Location of respite home raises resident concern
The home at 52 Dixon, was formerly a residential home, but was recently sold. The home will now be used as a respite home for the developmentally disabled children.
The respite home, purchased by Community Services for the Developmentally Disabled, will provide respite care to young people less than 22 years old. It is intended to provide parents of disabled children a break, whether it be for a few hours during the day or throughout the duration of the night.
A handful of residents expressed their concerns regarding the value of their homes reducing; the street becoming a heavy traffic area; the possibility of the developmentally challenged children becoming violent in the neighborhood; the size of the backyard and whether or not it would suffice for this use with so many children; and the consistency of noise throughout the night was also a concern.
Many residents feel this home will now operate as a business and should be located in a commercially zoned area in the town, and not in a residential neighborhood.
Although residents feel they should have been involved in this decision because it pertains to their neighborhood, the purchase of the home and its future intent legally does not involve the neighbors or the neighborhood. The new owners do not have to inform or notify anyone regarding the use of the home.
Prior to speaking with Kari Heigl, director of funding and development at Community Services for the Developmentally Disabled, the board had similar concerns regarding what was going to take place at the home, however, after Heigl touched base on the intent of the organization the board’s concerns were greatly diminished.
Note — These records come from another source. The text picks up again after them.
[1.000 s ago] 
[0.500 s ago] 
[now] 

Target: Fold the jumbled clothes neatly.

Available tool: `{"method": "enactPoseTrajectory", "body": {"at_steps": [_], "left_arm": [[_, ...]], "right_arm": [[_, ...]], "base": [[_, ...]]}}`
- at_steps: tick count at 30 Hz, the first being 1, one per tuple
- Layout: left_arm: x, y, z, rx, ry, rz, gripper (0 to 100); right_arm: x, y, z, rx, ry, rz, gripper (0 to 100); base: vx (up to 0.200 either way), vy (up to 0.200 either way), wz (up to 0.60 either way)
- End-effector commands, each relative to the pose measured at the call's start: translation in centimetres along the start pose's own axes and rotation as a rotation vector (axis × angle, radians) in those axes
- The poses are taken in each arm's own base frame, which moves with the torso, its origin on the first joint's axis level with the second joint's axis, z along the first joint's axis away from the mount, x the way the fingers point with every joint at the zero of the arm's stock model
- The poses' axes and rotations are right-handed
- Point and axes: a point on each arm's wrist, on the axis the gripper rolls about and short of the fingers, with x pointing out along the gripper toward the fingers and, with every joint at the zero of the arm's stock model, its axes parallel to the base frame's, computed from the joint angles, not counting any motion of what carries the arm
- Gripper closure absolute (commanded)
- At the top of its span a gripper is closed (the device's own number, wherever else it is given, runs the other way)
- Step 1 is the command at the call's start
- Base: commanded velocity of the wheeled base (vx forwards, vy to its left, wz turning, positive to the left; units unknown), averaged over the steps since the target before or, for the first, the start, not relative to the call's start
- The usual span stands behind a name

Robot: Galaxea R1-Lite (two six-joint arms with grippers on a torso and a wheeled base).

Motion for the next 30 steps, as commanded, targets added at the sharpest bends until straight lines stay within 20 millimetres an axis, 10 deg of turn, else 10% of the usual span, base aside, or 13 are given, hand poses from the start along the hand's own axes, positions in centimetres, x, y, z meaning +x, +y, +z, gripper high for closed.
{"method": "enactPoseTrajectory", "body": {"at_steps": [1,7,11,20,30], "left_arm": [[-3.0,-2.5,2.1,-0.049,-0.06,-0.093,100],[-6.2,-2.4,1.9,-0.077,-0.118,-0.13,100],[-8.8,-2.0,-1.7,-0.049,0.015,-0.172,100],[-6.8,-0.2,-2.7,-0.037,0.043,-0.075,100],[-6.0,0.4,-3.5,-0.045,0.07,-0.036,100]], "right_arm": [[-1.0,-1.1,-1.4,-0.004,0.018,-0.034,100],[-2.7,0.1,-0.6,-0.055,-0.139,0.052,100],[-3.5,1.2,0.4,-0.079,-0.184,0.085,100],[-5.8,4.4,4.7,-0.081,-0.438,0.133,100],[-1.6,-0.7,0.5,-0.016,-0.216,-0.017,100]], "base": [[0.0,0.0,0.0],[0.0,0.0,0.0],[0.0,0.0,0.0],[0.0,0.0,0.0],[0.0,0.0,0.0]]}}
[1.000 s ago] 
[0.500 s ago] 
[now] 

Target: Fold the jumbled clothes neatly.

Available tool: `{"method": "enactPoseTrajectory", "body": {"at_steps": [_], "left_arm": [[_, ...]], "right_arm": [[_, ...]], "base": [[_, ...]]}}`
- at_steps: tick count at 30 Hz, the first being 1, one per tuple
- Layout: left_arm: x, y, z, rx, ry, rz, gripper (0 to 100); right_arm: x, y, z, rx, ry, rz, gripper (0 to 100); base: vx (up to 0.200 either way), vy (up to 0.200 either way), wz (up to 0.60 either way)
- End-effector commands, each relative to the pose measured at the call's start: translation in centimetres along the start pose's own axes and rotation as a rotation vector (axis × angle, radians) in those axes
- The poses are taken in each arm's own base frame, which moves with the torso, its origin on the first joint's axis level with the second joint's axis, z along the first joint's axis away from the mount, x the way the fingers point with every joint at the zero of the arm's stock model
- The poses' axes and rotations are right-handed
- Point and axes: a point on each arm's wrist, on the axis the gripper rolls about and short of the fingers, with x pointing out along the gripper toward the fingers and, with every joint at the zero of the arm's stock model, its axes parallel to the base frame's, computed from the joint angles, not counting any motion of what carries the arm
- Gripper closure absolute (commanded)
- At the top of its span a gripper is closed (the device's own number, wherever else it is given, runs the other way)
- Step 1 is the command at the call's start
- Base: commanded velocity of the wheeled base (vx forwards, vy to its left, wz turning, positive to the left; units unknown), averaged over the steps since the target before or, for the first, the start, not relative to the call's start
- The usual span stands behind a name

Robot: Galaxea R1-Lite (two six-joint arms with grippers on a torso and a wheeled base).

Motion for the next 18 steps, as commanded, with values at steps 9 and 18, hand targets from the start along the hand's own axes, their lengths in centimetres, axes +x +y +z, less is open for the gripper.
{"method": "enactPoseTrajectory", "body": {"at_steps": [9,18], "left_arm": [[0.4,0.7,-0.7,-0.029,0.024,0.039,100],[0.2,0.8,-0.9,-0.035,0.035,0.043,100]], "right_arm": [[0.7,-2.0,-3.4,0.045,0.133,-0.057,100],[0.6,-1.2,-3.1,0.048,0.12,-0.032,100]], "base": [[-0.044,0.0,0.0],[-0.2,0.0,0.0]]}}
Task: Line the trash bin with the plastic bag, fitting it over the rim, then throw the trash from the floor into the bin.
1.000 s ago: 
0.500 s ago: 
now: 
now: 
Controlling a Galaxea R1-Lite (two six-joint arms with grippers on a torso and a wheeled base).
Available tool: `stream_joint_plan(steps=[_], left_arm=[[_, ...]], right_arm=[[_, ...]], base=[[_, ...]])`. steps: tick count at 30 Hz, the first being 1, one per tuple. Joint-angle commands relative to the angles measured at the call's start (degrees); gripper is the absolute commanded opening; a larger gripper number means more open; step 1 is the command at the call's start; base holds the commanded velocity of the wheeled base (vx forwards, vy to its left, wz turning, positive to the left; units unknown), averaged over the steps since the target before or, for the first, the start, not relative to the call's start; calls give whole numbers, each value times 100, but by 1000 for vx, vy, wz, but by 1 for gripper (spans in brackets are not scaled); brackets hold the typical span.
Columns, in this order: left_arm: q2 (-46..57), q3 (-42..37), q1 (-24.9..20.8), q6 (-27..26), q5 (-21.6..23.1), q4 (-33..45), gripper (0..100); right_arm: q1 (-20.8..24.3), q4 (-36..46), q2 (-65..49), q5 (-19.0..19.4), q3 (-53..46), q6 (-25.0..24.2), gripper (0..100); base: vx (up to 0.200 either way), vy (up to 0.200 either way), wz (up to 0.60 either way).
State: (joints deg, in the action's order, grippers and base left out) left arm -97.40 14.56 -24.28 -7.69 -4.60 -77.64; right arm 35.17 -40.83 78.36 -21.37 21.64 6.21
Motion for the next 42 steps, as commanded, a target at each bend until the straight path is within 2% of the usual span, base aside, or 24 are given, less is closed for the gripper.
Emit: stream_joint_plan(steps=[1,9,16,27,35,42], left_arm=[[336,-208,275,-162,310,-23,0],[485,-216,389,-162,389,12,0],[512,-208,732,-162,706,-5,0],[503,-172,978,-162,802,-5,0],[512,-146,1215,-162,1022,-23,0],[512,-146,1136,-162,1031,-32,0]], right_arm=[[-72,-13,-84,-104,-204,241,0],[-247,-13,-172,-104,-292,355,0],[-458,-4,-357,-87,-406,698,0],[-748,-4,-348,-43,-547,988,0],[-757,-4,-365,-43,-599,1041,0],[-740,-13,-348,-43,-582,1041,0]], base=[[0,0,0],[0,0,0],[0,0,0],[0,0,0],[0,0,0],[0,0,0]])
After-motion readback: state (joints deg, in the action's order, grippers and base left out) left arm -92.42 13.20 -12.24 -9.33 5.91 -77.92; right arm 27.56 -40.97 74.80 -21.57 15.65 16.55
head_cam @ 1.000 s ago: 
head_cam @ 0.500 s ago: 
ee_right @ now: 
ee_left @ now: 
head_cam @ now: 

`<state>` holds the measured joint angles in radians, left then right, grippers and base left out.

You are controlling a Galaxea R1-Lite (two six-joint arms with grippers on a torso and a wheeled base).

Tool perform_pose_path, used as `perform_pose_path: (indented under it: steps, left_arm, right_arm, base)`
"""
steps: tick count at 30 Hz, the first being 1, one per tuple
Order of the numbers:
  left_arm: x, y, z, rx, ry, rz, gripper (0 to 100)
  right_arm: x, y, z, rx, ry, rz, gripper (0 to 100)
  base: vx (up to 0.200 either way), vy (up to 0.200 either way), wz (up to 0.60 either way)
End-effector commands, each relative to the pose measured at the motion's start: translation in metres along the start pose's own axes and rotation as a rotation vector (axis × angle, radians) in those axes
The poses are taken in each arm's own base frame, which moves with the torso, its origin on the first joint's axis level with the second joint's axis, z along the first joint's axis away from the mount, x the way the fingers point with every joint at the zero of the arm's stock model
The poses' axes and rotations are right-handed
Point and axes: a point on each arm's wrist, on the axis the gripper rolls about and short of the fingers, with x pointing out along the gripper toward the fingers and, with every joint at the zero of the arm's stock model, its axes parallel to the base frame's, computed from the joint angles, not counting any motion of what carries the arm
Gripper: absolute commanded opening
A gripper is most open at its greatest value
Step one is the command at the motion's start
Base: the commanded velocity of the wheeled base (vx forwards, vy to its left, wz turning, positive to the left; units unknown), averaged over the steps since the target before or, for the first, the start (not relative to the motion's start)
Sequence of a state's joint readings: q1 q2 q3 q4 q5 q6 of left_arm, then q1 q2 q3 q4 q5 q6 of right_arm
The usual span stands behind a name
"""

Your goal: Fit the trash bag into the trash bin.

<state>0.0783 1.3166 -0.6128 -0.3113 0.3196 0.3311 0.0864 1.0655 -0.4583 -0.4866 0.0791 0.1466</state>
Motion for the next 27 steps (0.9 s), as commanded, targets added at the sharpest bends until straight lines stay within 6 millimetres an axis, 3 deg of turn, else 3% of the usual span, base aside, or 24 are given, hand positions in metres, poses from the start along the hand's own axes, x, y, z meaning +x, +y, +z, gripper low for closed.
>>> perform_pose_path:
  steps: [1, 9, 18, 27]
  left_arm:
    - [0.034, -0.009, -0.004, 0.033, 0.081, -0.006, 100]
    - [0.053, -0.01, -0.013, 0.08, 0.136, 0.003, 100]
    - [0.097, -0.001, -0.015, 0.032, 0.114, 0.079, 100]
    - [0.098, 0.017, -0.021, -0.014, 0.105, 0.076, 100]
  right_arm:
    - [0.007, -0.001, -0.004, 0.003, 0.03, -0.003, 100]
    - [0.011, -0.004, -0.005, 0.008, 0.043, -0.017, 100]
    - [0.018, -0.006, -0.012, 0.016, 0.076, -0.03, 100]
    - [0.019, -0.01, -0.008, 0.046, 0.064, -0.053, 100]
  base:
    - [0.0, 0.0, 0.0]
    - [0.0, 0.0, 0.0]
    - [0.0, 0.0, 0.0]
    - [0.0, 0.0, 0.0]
“Families in this area are significantly missing out on the opportunity to use a respite home. We currently provide respite services at a home on Kenmore Avenue, but it only accommodates one person over night,” said Heigl.
She went on to say, “Respite provides a break for families for the care of their loved ones. For instance, if someone goes to a funeral out of town for a few days we provide over night care. Or if someone has to work until 5 a.m.,” said Heigl.
The home can legally provide 30 consecutive days by law to a family in need. Governor Andrew Cuomo set this as a priority in Western New York, because it is highly in need of this service.
“We have been doing this [providing respite services] for more than 20 years,” said Heigl. “As far as purchasing the home within 40 days - we jumped on it. It’s a beautiful home and can house four children over night in the future.”
Any child can be put on the waiting list at a respite home, the intent is to serve families who do not get services elsewhere.
Heigl noted a few items on the list of concerns, among those were the amount of people coming and going on an average day.
There will be no more than four children under the age of 22 staying over night, no more than six children that have developmental disabilities taking part in the after school program at one time, and no more than 10 children at the home throughout the day.
Other concerns she addressed and responded to included the following:
• The value of the homes does not reduce as a result of this;
• There will be a maximum of five vehicles in the area;
• There will be a minimum of one staff member to three individuals;
• There will always be at least one overnight staff at the house, unless more are needed. For example, if an individual needs wheelchair assistance then two staff members will be provided.
• There are about seven respite homes in WNY, however they are not located nearby.
There are plans to make renovations to the house in order to meet all handicapped accessible needs. There are currently four bedrooms in the home, and the current dining area will be turned into a first floor bedroom; wheel cheer accessible ramps will be installed; the bathroom will be made handicapped accessible and the garage will be fully finished for help in teaching these students basic life skills.
The children can be from anywhere in WNY and they will be addressed depending on how desperate their needs are.
Councilman John Bargnesi personally felt better about the home after speaking with Heigl and he believes the residents who live in the neighborhood will also soon be on board with the change.